# easy case mods for my case



## candle_86 (Jun 27, 2008)

I have the Coolermaster Centurion 5 windowed case, i have custom mounted a 120mm fan in the lower 2 5 1/4 drive bays, but other than that havn't done anything. I find myself in need of wanting to make it look a tad bit more presentable, what are some easy mods for this case to make it look better and maybe get some wires out of my way?


----------



## AsRock (Jun 27, 2008)

Umm depends on whats easy for you. 

Cut a fan hole at the top of the case helps temps.
removing grill from rear of the case and any were else helps air flow in your case maybe around 40-50% better.

You could cut a hole at the bottom of the case lining up with the v card for a fan to  feed more outside air to it.

MAYBE you can make holes in the  mobo tray so can take the cables out of sight and holes for them to come back in the case. just make sure you smooth edges of cut metel when you finished.


----------



## candle_86 (Jun 27, 2008)

ill try the holes in the tray, im not gonna risk cutting the arcylic side panel for a fan i never can do it without hurting something.


----------



## AsRock (Jun 28, 2008)

candle_86 said:


> ill try the holes in the tray, im not gonna risk cutting the arcylic side panel for a fan i never can do it without hurting something.




You have a dremel ?...  And never said any thing about cutting holes in the side.

any chance you can fit a 80mm fan under the  3870 and place it so it's blowing air out of the case though the  cases pci\pcie slots as that would remove heat from the lower side of the case.


----------



## candle_86 (Jun 28, 2008)

not really no, 1 word crossfire lol


----------



## AsRock (Jun 28, 2008)

candle_86 said:


> not really no, 1 word crossfire lol




Yeah i was not able to keep on there either due to a bracket i wanted to move some were else.  which i can now as i have the stuff i needed then but cannot be assed lol.

So i ended up adding 3x40mm fans near that area,  kinda cool it does work.  Maybe one day i'll strip it again do more to it lol.  See the hole at the top just above the 90mm fan is were i plan to put the bracket.


----------



## candle_86 (Jul 4, 2008)

http://www.newegg.com/Product/Product.aspx?Item=N82E16811119068

this what i get to work with, i love how your case is arranged those, the only diff with my case and that one is i have a window on mine


----------



## WhiteLotus (Jul 4, 2008)

Could try painting the whole thing black, or custom paint inside and out anyway.

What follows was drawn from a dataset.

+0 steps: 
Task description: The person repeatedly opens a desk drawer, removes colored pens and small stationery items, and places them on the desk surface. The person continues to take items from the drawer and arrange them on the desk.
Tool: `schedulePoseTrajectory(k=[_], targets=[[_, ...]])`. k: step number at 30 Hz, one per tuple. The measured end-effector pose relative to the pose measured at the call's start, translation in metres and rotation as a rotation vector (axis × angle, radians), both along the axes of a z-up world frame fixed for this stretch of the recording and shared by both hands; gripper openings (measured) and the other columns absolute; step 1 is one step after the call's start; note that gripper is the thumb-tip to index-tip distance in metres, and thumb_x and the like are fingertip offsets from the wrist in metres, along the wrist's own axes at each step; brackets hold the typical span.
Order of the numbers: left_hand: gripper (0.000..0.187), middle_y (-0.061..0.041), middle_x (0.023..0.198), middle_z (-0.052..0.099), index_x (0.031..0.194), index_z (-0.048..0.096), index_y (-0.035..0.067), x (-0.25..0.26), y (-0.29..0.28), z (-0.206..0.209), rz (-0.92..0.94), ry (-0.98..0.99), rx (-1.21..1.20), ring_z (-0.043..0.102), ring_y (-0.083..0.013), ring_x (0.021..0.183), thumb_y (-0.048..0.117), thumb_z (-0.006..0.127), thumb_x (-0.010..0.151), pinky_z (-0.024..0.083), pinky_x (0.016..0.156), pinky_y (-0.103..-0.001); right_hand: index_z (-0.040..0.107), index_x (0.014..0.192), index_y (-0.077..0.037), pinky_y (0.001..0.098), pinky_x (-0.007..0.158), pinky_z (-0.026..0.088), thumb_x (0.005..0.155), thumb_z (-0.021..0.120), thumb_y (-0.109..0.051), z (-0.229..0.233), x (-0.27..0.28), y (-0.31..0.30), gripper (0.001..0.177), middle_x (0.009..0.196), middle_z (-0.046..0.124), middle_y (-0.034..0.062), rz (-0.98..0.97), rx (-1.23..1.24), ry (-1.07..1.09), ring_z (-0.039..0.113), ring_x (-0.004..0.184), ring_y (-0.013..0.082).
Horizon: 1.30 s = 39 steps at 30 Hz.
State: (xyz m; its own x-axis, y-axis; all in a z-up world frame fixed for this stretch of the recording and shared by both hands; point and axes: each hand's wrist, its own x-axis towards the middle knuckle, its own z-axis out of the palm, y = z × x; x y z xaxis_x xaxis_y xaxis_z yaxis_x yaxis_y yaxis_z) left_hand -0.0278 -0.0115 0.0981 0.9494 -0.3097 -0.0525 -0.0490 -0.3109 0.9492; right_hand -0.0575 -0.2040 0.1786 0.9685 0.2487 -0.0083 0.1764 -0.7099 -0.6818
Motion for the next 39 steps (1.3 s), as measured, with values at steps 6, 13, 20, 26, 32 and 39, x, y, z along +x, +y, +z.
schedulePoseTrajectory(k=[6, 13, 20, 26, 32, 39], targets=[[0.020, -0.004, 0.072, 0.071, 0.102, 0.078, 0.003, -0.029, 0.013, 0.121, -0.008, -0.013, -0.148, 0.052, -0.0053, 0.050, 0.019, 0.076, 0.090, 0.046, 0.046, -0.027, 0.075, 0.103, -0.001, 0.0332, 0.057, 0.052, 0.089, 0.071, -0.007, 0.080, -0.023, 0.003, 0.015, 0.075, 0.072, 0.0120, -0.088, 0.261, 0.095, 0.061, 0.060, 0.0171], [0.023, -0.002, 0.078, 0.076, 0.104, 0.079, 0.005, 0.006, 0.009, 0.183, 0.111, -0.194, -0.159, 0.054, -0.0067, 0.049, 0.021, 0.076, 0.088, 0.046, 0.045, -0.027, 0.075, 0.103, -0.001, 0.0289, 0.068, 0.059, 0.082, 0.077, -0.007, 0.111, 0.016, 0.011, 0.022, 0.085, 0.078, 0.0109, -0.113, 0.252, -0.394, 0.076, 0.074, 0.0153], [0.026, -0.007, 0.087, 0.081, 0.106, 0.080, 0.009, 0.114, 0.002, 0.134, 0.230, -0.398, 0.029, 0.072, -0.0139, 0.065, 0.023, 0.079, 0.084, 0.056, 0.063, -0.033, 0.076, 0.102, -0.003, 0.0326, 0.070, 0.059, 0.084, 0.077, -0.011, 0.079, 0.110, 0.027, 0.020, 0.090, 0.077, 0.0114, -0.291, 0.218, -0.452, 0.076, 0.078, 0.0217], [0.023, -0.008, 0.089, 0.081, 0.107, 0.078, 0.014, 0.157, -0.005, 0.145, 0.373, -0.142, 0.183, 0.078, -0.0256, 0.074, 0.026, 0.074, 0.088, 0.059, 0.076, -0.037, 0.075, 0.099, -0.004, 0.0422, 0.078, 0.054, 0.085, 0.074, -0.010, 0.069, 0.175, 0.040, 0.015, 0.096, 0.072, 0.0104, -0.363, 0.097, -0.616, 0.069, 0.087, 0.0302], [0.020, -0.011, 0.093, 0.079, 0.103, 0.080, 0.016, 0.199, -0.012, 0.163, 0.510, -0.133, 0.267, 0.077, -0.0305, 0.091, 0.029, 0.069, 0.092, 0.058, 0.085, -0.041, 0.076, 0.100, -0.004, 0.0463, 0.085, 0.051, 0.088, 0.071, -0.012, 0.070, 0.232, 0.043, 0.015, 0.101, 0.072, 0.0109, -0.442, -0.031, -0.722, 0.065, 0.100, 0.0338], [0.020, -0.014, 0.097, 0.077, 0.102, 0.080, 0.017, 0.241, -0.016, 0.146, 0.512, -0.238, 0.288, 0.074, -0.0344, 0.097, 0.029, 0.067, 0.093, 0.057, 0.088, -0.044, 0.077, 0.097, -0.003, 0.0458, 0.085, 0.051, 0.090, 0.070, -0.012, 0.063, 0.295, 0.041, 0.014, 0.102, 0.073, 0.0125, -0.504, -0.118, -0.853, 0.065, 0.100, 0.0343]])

Can you actually take a picture of the case outside and in? Just to get a feel for what your system is like?


----------



## Jeno (Jul 5, 2008)

^^nice yellow hard drive bays


----------



## EnglishLion (Jul 7, 2008)

try adding a couple of small lcd temp sensors - if you mount them into a spare removed drive bay blanker then you can do all the hard work external to the case.

or replace some of your switches or LEDs with some cooler ones.  Add extra venting using some modders mesh.


----------



## candle_86 (Jul 8, 2008)

yea ill get up pics tomorrow. I bought a drill but well next time ill get one that doesnt run on double AA's lol stupid 12 dollar drill wont put a hole in wood


----------